[Opening Available data section]

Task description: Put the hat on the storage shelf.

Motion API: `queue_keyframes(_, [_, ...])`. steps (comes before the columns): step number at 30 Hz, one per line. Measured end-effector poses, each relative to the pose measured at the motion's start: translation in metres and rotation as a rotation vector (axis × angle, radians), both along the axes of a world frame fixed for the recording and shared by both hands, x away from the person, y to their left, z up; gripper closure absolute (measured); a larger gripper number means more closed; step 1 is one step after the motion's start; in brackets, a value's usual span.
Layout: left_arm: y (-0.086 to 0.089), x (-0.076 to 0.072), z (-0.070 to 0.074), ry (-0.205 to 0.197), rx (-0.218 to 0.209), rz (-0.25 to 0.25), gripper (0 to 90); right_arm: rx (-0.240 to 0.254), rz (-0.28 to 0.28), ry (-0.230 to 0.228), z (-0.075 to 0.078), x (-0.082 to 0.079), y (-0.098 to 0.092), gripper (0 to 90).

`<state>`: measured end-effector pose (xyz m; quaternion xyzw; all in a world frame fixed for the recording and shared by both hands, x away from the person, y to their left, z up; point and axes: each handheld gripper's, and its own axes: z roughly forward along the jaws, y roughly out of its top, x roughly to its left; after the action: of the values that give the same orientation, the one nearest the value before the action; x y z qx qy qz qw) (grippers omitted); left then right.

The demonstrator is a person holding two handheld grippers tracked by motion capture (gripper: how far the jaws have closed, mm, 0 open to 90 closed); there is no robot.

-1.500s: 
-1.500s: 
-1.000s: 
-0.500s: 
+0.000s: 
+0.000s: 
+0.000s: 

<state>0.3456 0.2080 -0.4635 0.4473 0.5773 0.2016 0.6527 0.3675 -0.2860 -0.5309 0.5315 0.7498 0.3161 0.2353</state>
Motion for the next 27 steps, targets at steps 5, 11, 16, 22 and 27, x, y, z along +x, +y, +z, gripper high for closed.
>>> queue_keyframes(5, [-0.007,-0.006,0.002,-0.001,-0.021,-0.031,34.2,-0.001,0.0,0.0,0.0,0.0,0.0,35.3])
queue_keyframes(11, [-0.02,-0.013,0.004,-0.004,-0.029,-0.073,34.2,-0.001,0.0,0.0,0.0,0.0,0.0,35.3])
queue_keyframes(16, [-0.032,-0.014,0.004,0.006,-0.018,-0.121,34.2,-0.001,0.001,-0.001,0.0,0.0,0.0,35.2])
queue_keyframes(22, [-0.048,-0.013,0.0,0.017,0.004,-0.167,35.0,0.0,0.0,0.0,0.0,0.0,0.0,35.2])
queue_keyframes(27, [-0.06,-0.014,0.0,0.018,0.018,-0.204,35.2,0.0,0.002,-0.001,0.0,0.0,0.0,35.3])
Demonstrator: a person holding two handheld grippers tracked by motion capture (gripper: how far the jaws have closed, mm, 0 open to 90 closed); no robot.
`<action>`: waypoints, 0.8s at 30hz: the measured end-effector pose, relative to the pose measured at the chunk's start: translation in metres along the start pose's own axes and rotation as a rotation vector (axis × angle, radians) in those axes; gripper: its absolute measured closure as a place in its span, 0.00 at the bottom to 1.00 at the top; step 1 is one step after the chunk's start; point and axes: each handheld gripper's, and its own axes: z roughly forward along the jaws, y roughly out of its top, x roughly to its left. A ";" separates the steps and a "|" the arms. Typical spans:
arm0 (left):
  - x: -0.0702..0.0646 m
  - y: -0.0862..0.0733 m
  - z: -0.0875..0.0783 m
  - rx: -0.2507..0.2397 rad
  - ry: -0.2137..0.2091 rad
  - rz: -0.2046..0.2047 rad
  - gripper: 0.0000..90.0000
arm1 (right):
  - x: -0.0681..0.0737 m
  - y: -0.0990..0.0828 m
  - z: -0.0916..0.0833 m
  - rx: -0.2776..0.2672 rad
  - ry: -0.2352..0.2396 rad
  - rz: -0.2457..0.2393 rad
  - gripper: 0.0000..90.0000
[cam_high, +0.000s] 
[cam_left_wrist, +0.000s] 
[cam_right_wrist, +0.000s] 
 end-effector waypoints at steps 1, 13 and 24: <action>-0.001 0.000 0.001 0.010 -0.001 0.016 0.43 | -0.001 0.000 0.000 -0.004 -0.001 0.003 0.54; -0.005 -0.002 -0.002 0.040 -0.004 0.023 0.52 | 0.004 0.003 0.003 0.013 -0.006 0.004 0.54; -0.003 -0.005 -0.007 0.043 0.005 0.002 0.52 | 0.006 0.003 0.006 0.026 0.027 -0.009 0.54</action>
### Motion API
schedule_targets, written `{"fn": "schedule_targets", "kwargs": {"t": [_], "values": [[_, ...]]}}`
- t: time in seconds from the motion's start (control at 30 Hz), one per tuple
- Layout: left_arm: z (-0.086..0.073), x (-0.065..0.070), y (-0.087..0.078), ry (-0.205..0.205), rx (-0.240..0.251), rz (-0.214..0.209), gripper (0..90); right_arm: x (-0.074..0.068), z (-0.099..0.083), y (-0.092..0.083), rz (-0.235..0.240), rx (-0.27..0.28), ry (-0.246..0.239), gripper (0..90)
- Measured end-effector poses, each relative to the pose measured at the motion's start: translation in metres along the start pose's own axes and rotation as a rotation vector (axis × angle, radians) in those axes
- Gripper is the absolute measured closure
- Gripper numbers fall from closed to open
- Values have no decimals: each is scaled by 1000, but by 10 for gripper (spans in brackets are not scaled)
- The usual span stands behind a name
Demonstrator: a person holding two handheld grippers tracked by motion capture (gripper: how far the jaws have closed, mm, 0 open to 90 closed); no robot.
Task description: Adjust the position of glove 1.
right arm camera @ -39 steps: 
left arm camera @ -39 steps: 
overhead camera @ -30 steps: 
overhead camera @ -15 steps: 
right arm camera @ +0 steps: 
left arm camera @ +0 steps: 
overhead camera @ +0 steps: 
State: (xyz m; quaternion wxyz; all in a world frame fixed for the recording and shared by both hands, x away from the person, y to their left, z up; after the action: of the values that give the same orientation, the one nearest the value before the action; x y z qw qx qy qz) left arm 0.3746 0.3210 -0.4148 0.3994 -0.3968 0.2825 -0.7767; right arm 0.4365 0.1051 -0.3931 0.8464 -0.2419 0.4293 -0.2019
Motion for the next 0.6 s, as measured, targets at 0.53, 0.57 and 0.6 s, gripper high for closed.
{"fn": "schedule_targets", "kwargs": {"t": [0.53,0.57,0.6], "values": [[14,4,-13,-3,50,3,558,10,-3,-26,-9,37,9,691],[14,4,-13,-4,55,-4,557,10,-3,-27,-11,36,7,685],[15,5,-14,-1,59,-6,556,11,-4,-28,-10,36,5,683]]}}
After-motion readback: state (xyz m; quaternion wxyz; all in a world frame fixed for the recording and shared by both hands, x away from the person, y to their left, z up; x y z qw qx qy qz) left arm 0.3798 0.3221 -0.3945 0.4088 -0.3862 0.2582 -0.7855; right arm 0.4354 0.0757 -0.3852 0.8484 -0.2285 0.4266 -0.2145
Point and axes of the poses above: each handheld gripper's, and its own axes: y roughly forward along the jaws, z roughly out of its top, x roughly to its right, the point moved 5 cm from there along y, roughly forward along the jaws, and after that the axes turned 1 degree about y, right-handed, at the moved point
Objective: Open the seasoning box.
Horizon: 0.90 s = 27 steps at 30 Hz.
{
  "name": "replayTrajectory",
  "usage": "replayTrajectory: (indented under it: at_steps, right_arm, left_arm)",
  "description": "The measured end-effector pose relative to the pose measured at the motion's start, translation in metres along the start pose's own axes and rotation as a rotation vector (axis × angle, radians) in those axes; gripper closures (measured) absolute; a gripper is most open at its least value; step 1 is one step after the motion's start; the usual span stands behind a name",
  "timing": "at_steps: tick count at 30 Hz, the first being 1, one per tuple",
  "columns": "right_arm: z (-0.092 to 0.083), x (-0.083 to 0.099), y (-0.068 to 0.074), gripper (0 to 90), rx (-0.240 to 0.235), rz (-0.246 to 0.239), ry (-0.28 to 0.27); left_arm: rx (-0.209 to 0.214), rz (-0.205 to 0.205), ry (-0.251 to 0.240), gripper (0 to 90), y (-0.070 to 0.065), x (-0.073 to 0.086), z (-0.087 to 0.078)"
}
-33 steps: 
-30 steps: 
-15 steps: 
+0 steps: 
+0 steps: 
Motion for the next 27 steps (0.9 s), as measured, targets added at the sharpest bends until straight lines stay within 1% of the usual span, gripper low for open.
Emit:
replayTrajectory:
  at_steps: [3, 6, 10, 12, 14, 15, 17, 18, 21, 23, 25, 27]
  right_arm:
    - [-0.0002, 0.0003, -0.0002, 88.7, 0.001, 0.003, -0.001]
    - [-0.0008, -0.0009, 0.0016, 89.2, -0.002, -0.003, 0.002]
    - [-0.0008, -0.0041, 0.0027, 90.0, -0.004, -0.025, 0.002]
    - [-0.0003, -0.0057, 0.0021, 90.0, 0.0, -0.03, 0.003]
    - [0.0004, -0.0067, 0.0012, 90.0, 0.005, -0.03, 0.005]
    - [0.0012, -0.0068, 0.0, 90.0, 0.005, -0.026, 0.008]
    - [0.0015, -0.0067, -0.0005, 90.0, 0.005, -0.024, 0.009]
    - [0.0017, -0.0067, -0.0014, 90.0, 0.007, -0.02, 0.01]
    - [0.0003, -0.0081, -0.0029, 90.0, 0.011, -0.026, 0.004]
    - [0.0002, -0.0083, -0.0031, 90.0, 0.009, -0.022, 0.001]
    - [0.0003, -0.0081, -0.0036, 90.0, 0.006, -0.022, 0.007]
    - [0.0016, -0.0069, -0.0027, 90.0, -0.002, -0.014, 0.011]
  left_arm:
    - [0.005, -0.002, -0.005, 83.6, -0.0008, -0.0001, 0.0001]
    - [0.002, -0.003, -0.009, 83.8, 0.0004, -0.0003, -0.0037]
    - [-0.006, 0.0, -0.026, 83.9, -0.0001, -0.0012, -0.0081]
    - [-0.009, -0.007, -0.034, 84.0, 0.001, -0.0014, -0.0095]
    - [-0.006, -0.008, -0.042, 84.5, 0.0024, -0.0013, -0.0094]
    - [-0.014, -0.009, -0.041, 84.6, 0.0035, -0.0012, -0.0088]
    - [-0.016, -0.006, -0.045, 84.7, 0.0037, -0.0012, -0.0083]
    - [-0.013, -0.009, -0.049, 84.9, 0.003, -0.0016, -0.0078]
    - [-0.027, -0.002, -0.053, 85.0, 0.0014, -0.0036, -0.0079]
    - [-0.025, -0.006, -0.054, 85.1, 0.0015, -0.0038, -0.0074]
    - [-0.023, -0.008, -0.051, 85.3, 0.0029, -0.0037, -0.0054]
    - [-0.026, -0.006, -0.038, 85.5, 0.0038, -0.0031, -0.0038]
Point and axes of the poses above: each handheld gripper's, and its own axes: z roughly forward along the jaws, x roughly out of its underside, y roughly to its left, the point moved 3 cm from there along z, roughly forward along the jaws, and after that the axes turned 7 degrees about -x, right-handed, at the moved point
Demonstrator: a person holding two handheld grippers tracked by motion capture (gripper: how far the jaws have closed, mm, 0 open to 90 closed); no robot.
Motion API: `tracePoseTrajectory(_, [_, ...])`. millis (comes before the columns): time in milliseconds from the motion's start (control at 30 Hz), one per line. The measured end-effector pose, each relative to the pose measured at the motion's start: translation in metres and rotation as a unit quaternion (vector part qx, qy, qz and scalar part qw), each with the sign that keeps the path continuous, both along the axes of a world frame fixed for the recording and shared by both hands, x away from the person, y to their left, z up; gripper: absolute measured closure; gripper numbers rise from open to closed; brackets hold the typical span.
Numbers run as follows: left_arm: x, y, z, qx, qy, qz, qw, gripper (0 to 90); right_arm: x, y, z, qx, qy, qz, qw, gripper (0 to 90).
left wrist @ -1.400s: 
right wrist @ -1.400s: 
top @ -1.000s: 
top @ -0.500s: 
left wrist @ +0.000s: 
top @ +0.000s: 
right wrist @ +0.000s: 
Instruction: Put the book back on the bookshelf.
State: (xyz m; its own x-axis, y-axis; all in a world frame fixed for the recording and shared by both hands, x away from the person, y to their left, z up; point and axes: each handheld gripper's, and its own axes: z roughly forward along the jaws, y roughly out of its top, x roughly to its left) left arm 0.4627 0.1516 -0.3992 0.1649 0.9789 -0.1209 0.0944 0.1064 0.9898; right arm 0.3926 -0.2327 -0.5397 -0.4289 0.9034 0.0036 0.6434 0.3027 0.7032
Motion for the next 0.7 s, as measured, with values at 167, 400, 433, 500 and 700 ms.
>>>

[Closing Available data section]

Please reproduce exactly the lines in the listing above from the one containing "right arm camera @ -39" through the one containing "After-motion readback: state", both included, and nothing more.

*The completed task:*
right arm camera @ -39 steps: 
left arm camera @ -39 steps: 
overhead camera @ -30 steps: 
overhead camera @ -15 steps: 
right arm camera @ +0 steps: 
left arm camera @ +0 steps: 
overhead camera @ +0 steps: 
State: (xyz m; quaternion wxyz; all in a world frame fixed for the recording and shared by both hands, x away from the person, y to their left, z up; after the action: of the values that give the same orientation, the one nearest the value before the action; x y z qw qx qy qz) left arm 0.3746 0.3210 -0.4148 0.3994 -0.3968 0.2825 -0.7767; right arm 0.4365 0.1051 -0.3931 0.8464 -0.2419 0.4293 -0.2019
Motion for the next 0.6 s, as measured, targets at 0.53, 0.57 and 0.6 s, gripper high for closed.
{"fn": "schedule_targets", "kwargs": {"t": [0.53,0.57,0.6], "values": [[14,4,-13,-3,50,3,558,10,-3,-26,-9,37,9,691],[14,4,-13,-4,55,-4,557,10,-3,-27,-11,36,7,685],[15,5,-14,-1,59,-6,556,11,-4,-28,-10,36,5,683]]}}
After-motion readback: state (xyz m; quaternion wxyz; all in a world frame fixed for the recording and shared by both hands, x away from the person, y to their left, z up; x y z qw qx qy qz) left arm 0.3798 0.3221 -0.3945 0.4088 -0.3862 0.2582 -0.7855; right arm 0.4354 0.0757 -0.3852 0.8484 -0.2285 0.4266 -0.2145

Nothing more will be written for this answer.